Above is a photo of a cookie my wife Alice Tepper Marlin purchased in Belgium. It is a St Nicholas Day specialty. It has a windmill on it because it's a specialty of Holland and other low countries threatened by floods.
First published in 1962, The Winged Watchman
 has sold 55,000 copies in reprint since 1997.
 It has been optioned for a movie and a 
television mini-series.

Hurricane Sandy a year ago shut down much of New York City and reminded us of the Dutch skill at keeping out water. Much of Holland is at or below sea level and the windmills pump out the "polders", the areas surrounded by dikes (Dutch embankments).

The Port of Rotterdam is a great example of Dutch engineering to keep water at bay. It is also where my Hilda van Stockum was born. Her father was a naval captain and she grew up near ports and naval bases. Her book, The Winged Watchman (1962), was republished in 1997 after 20 years being out of print. It has sold 55,000 copies in the reprint version, has been optioned for a movie, and is currently under option for a television miniseries. The book by my mother has special relevance in light of Hurricane Sandy, which caused most of its damage because of flooding and caused most of the lost economic activity because of the electricity outages.
The story is about a family that lives in an old windmill during the Nazi Occupation. Two boys aged 10 and 14 join the Resistance. The book shows how the windmill did their work when the electric mills were starved for fuel during the Dutch famine.

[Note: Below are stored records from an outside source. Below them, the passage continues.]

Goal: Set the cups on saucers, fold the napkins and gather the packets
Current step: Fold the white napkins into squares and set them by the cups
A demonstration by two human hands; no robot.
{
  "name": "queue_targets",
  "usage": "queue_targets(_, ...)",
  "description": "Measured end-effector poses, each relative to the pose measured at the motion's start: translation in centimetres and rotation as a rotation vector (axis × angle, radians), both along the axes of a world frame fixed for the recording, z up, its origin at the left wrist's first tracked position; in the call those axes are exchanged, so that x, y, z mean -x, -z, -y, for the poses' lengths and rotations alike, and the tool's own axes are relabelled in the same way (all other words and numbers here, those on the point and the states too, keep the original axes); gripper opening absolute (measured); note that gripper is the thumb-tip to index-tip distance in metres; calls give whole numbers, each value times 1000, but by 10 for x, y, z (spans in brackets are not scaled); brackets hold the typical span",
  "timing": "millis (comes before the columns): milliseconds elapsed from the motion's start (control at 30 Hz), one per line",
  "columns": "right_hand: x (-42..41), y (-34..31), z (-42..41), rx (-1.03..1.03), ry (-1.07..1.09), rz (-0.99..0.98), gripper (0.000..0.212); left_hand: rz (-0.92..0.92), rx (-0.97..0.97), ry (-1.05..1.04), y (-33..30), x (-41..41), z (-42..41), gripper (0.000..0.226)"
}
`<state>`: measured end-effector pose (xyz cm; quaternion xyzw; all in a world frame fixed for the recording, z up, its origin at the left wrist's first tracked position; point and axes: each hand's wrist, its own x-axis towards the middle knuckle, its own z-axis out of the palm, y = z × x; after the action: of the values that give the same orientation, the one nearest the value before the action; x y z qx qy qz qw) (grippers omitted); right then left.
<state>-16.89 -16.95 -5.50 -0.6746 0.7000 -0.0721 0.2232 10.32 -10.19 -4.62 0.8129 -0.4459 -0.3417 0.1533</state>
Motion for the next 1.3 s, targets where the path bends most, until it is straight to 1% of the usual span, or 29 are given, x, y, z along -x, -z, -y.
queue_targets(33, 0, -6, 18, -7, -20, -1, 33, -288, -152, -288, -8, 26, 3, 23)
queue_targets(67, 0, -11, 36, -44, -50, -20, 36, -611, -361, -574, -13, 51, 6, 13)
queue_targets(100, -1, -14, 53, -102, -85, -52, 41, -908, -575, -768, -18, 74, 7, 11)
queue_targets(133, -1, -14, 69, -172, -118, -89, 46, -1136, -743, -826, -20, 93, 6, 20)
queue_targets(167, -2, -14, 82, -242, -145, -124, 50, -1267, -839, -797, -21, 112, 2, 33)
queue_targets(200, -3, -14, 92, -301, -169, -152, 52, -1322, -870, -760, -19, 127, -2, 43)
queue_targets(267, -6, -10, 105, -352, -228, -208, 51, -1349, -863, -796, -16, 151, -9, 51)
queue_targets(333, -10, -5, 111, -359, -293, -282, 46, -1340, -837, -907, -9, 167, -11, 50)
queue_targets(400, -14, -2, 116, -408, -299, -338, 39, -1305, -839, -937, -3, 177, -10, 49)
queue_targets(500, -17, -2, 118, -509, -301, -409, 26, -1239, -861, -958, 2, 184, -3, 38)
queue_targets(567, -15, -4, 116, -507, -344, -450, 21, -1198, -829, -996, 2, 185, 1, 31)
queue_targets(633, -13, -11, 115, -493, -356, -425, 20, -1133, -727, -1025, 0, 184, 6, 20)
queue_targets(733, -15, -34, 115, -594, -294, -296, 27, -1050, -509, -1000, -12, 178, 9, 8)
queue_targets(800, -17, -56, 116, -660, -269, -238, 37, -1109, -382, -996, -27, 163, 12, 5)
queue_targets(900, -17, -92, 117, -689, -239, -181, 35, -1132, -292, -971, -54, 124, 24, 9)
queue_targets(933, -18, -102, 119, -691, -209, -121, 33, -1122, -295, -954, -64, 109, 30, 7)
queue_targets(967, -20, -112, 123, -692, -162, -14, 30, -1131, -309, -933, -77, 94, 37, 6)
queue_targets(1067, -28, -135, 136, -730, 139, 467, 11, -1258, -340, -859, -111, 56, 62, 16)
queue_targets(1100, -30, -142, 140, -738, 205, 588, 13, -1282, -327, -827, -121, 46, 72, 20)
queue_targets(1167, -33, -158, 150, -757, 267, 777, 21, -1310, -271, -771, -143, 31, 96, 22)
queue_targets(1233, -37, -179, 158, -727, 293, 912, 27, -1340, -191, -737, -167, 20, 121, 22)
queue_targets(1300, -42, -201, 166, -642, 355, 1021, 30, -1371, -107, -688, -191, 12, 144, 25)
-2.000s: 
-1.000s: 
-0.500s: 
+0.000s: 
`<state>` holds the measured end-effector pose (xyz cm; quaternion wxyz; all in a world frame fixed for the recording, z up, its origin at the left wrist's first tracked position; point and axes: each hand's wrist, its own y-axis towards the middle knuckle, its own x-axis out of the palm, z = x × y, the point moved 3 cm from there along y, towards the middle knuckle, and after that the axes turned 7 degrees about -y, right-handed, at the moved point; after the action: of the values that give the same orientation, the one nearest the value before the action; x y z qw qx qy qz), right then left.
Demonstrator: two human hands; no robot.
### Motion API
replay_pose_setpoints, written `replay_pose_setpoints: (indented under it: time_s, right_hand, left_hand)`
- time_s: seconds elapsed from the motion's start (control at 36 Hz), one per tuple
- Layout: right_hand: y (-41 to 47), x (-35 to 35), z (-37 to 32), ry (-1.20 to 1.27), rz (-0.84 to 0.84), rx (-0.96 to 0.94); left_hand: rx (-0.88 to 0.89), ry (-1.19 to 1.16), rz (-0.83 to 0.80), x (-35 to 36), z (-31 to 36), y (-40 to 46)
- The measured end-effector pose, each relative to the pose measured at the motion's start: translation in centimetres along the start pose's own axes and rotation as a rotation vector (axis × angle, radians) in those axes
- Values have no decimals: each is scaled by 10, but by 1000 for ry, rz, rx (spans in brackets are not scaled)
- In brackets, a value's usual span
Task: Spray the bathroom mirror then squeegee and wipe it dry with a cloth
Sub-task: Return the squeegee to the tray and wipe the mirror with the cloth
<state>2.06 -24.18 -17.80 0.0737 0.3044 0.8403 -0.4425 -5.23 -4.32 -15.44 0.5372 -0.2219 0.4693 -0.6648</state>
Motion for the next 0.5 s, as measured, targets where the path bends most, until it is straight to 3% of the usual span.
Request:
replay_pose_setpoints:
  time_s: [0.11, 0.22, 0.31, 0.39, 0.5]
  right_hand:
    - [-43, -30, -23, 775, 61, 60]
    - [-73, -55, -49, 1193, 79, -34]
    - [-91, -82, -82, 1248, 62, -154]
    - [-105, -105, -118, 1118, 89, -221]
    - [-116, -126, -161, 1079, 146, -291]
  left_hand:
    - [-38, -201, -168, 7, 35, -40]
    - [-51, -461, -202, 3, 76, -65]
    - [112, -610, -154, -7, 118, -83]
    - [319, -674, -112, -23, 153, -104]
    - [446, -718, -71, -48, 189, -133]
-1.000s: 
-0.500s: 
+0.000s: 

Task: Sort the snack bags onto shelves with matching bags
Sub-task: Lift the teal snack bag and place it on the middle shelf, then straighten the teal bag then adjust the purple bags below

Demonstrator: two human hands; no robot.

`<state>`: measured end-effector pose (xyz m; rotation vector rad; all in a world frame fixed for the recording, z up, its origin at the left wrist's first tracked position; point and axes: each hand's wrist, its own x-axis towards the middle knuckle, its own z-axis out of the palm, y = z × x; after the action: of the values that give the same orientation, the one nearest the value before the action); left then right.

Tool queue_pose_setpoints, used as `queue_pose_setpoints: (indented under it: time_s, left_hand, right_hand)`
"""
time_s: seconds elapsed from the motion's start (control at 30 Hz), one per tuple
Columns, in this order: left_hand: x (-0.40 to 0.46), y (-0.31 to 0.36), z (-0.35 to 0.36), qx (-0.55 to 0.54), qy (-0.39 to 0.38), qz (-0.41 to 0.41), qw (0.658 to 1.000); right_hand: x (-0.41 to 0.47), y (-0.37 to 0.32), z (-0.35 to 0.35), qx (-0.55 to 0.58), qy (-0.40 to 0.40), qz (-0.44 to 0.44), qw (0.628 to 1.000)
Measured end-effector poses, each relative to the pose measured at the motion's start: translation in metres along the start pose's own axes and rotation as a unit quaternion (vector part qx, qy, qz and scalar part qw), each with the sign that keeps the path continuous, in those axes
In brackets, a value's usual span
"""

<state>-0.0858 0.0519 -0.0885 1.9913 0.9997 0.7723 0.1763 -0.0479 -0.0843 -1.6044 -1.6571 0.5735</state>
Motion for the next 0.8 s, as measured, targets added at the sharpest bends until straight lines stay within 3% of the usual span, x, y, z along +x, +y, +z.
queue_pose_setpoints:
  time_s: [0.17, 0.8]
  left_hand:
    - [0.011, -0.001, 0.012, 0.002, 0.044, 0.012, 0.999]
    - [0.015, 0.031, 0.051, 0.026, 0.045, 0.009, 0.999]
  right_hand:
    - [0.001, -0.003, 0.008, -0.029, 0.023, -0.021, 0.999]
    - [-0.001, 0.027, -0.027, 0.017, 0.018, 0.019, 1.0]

New York City has lost the skills of its Dutch colonists and Hurricane Sandy did major damage to the areas of NYC near water. If the Dutch were still in charge this might not have happened. Bring 'em back!

Seal of the City of New York. Note windmill 
"wings" and two beavers.
The Dutch first came to New York when the Dutch East India Company in 1609 sent English navigator Henry Hudson to explore the river now named after him. He went far north into what is now Canada and wrote back to his sponsors that beavers lived on the river in abundance. A Dutch settlement, New Amsterdam, was founded in Manhattan largely to support trapping beavers and sending them to Europe for women to wear. The New York City coat of arms has two beavers on it as well as a four windmill wings in honor of the Dutch settlers.

The Dutch have been facing these flooding problems for many centuries. Their world preeminence in building windmills to pump out water also made them experts in making sails for the mill wings and this helped make them a global naval power for a time.

After the English took over the Dutch colony in 1664, they renamed it New York. The city grew most rapidly when the Hudson River became the gateway not only to upstate New York but also, after the Erie Canal was built, to the Great Lakes.

The Dutch have developed many kinds of technology to deal with today's challenges to their flood-threatened system of polders. New York needs to get their advice. The Winged Watchman provides both a history of the importance of windmills in Dutch history and an education in the ways to deal with flooding.